Chile's head start in emissions credit projects may soon come up against competition from bigger developing nations, said Sergio Vives, a partner at Urquidi, Riesco & Compania, a legal adviser in the Agrosuper transaction.
China's Efforts
Countries such as China, with a population of 1.3 billion compared with Chile's 15 million, will have more opportunities to get credited for emission reductions, said Vives, who led Chile's delegation during the Kyoto Protocol negotiations from 1995 to 1997.
China, the world's largest greenhouse gas producer after the U.S., will start a nationwide emissions-trading program next year as part of its effort to clean up cities such as Beijing, which will host the 2008 Olympics, the State Environmental Protection Administration said in March.
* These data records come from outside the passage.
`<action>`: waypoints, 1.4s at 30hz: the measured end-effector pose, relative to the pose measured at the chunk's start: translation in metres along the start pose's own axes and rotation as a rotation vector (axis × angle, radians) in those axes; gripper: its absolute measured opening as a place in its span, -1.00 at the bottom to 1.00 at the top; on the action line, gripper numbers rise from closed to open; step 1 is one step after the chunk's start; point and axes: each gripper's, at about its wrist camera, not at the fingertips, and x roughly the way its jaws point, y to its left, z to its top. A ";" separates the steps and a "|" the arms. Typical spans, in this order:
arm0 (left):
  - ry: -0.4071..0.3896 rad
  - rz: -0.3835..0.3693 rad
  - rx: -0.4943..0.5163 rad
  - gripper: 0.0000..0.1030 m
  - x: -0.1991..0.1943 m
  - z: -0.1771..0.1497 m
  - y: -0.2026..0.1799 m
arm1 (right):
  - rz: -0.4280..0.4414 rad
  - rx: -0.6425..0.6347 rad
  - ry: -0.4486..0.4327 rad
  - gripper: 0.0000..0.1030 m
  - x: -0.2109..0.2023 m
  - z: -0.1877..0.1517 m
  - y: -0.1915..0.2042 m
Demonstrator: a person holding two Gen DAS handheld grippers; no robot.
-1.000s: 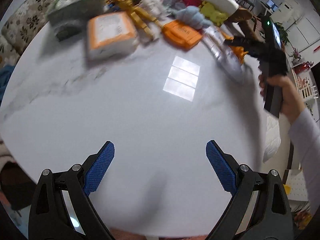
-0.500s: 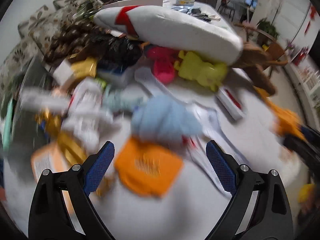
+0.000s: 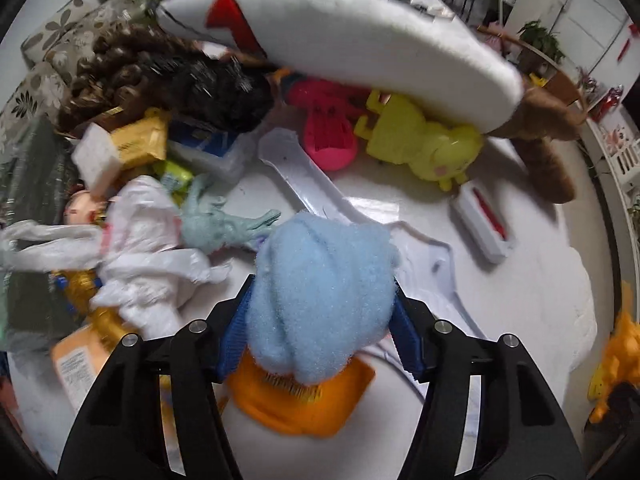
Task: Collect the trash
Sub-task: 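Grasp the blue fuzzy toy with the left tool, then carry the dinosaur and blue toy down and drop them into the box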
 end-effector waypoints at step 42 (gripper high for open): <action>0.453 -0.132 -0.152 0.18 -0.044 -0.584 0.232 | -0.099 -0.060 0.610 0.08 0.064 -0.470 0.307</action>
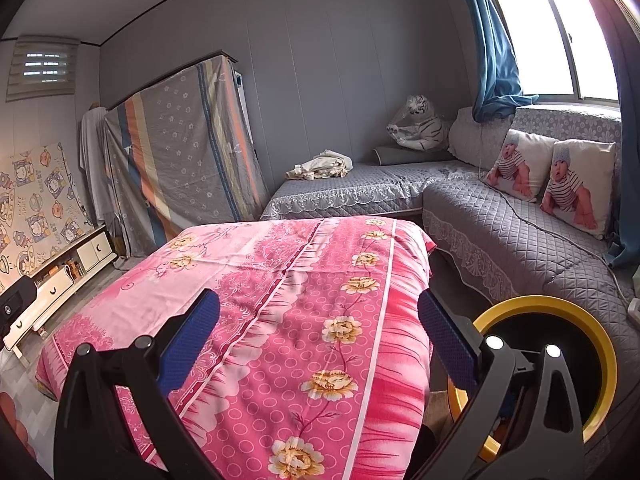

Some 75 million tons of carbon-dioxide credits were traded in the first six months of this year, compared with 72 million tons for full-year 2003, according to data from Cantor Fitzgerald LP's unit CO2e, which brokered the Agrosuper-Tokyo Electric- Transalta transaction.
In Europe, carbon allowances for 2005 traded at an average of 9.42 euros ($11.52) a ton this year to date, according to figures from London based energy broker Spectron Group Plc.
The planned European Union emission-trading rules are driving the emergence of carbon trading and consultancy firms such as Oslo, Norway-based Point Carbon, and EcoSecurities Ltd.
Generating Revenue
"Some companies are recognizing the business opportunity here,'' CO2e Managing Director Corinne Boone said in an interview. "It's easier to talk to your chief financial officer about environmental projects when you can show him that you can generate some revenue.''
Agrosuper spent a total of $30 million on its eight biodigestors, each about 100 meters by 100 meters in area. It has two $3-million sludge activators, which turn excrement into compost and water, and another five will be switched on over the next year.
The recycling of the waste has an added payback for the company. With the pig-waste transformed from a toxic pollutant into useful water and manure, the land surrounding its livestock pens is now part of the 1,500 hectares the company planted with chardonnay, cabernet sauvignon, syrah and other grapes that produce its Ventisquero brand wines.